Set every entry down again exactly, omitting none.

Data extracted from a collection
Content starts
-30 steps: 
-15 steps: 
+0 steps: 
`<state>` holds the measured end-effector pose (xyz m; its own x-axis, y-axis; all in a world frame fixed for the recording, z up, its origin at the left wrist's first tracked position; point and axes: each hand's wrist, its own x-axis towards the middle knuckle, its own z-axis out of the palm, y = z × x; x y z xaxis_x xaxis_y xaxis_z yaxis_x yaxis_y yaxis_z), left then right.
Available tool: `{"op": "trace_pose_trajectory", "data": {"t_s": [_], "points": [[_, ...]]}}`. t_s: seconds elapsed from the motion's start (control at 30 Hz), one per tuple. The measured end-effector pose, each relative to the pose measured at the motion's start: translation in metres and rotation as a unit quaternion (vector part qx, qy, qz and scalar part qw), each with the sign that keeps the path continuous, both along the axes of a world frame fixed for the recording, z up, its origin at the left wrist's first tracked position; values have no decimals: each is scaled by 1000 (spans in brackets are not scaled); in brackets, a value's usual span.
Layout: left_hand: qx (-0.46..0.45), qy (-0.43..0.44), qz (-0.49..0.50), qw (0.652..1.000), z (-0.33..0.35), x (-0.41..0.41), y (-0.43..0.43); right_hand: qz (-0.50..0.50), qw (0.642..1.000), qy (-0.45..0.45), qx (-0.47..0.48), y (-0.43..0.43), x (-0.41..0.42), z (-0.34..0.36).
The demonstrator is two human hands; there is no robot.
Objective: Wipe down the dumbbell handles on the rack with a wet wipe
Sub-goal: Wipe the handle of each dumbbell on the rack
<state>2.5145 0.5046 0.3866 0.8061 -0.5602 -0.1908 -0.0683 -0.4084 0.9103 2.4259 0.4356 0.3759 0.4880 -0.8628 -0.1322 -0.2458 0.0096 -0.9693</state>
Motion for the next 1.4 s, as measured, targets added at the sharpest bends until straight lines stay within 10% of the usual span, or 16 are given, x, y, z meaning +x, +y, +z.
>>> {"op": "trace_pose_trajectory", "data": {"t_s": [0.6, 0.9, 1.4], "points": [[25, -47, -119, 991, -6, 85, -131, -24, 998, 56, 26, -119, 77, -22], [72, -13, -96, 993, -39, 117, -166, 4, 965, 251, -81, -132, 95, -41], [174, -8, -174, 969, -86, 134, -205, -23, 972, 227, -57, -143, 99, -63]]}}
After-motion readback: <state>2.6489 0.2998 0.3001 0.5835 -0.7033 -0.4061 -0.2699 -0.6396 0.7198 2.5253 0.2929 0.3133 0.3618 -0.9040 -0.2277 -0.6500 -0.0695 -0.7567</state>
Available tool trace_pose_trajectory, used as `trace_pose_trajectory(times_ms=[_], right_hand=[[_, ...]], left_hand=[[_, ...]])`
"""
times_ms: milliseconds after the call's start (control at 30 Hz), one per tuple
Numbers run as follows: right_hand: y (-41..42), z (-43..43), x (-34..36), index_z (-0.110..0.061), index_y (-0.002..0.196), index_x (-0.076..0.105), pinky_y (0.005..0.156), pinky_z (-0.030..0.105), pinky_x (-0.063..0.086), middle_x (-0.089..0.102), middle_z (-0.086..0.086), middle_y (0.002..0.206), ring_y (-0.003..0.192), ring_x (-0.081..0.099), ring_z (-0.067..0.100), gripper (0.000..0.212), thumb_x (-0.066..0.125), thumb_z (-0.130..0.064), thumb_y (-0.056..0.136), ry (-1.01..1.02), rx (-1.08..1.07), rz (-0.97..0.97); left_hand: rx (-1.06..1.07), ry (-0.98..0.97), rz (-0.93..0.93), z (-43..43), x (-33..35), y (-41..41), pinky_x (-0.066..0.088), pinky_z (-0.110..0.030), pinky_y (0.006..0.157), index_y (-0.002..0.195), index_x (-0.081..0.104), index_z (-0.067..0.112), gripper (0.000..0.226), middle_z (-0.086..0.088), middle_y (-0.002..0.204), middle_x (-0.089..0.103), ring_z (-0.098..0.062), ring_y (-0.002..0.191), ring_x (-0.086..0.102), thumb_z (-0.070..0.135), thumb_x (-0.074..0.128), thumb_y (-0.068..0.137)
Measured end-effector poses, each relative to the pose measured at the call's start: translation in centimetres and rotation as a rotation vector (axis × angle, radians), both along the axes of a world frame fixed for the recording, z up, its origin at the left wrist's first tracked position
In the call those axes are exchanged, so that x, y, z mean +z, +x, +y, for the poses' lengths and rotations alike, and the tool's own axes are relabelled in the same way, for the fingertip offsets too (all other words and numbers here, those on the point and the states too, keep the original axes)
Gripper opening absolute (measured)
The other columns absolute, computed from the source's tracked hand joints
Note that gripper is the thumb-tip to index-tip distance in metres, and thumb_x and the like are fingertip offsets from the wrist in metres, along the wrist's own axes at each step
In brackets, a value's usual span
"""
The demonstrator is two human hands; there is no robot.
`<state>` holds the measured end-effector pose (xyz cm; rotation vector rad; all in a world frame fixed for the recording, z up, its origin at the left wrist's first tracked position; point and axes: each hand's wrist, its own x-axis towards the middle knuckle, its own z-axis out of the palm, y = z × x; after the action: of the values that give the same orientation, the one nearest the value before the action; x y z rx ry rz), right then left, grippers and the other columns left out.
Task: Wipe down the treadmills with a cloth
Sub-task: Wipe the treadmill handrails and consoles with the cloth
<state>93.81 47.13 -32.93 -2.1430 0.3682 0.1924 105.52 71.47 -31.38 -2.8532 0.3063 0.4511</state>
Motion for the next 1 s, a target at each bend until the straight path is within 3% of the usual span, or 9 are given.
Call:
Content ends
Response to the task
-30 steps: 
-15 steps: 
+0 steps: 
`<state>` holds the measured end-effector pose (xyz m; its own x-axis, y-axis; all in a world frame fixed for the recording, z up, its origin at the left wrist's first tracked position; point and axes: each hand's wrist, its own x-axis towards the middle knuckle, its own z-axis out of the palm, y = z × x; x y z xaxis_x xaxis_y xaxis_z yaxis_x yaxis_y yaxis_z), left then right.
Available tool: `{"op": "trace_pose_trajectory", "data": {"t_s": [_], "points": [[_, ...]]}}`. t_s: seconds elapsed from the motion's start (control at 30 Hz), one per tuple. The measured end-effector pose, each relative to the pose measured at the motion's start: translation in metres and rotation as a unit quaternion (vector part qx, qy, qz and scalar part qw), each with the sign that keeps the path continuous, both along the axes of a world frame fixed for the recording, z up, its origin at the left wrist's first tracked position; values have no decimals: each is scaled by 1000 (spans in brackets are not scaled); in brackets, a value's usual span.
Layout: left_hand: qx (-0.46..0.45), qy (-0.43..0.44), qz (-0.49..0.50), qw (0.652..1.000), z (-0.33..0.35), x (-0.41..0.41), y (-0.43..0.43); right_hand: qz (-0.50..0.50), qw (0.642..1.000), qy (-0.45..0.45), qx (-0.47..0.48), y (-0.43..0.43), x (-0.41..0.42), z (-0.34..0.36).
The demonstrator is two human hands; there is no robot.
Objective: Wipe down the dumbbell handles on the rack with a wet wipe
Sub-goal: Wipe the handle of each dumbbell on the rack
<state>2.5145 0.5046 0.3866 0.8061 -0.5602 -0.1908 -0.0683 -0.4084 0.9103 2.4259 0.4356 0.3759 0.4880 -0.8628 -0.1322 -0.2458 0.0096 -0.9693</state>
Motion for the next 1.4 s, as measured, targets added at the sharpest bends until straight lines stay within 10% of the usual span, or 16 are given, x, y, z meaning +x, +y, +z.
>>> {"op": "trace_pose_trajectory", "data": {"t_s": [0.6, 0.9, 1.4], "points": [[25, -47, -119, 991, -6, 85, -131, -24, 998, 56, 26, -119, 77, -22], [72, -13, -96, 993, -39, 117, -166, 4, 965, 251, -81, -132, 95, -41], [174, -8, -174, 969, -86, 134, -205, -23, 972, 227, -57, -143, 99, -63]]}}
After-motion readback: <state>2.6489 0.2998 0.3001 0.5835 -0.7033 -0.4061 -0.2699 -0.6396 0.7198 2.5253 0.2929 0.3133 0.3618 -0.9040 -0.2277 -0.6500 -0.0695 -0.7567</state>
Available tool trace_pose_trajectory, used as `trace_pose_trajectory(times_ms=[_], right_hand=[[_, ...]], left_hand=[[_, ...]])`
"""
times_ms: milliseconds after the call's start (control at 30 Hz), one per tuple
Numbers run as follows: right_hand: y (-41..42), z (-43..43), x (-34..36), index_z (-0.110..0.061), index_y (-0.002..0.196), index_x (-0.076..0.105), pinky_y (0.005..0.156), pinky_z (-0.030..0.105), pinky_x (-0.063..0.086), middle_x (-0.089..0.102), middle_z (-0.086..0.086), middle_y (0.002..0.206), ring_y (-0.003..0.192), ring_x (-0.081..0.099), ring_z (-0.067..0.100), gripper (0.000..0.212), thumb_x (-0.066..0.125), thumb_z (-0.130..0.064), thumb_y (-0.056..0.136), ry (-1.01..1.02), rx (-1.08..1.07), rz (-0.97..0.97); left_hand: rx (-1.06..1.07), ry (-0.98..0.97), rz (-0.93..0.93), z (-43..43), x (-33..35), y (-41..41), pinky_x (-0.066..0.088), pinky_z (-0.110..0.030), pinky_y (0.006..0.157), index_y (-0.002..0.195), index_x (-0.081..0.104), index_z (-0.067..0.112), gripper (0.000..0.226), middle_z (-0.086..0.088), middle_y (-0.002..0.204), middle_x (-0.089..0.103), ring_z (-0.098..0.062), ring_y (-0.002..0.191), ring_x (-0.086..0.102), thumb_z (-0.070..0.135), thumb_x (-0.074..0.128), thumb_y (-0.068..0.137)
Measured end-effector poses, each relative to the pose measured at the call's start: translation in centimetres and rotation as a rotation vector (axis × angle, radians), both along the axes of a world frame fixed for the recording, z up, its origin at the left wrist's first tracked position
In the call those axes are exchanged, so that x, y, z mean +z, +x, +y, for the poses' lengths and rotations alike, and the tool's own axes are relabelled in the same way, for the fingertip offsets too (all other words and numbers here, those on the point and the states too, keep the original axes)
Gripper opening absolute (measured)
The other columns absolute, computed from the source's tracked hand joints
Note that gripper is the thumb-tip to index-tip distance in metres, and thumb_x and the like are fingertip offsets from the wrist in metres, along the wrist's own axes at each step
In brackets, a value's usual span
"""
The demonstrator is two human hands; there is no robot.
`<state>` holds the measured end-effector pose (xyz cm; rotation vector rad; all in a world frame fixed for the recording, z up, its origin at the left wrist's first tracked position; point and axes: each hand's wrist, its own x-axis towards the middle knuckle, its own z-axis out of the palm, y = z × x; after the action: of the values that give the same orientation, the one nearest the value before the action; x y z rx ry rz), right then left, grippers and the other columns left out.
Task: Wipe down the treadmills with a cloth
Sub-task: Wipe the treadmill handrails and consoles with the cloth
<state>93.81 47.13 -32.93 -2.1430 0.3682 0.1924 105.52 71.47 -31.38 -2.8532 0.3063 0.4511</state>
Motion for the next 1 s, a target at each bend until the straight path is within 3% of the usual span, or 9 are given.
Call:

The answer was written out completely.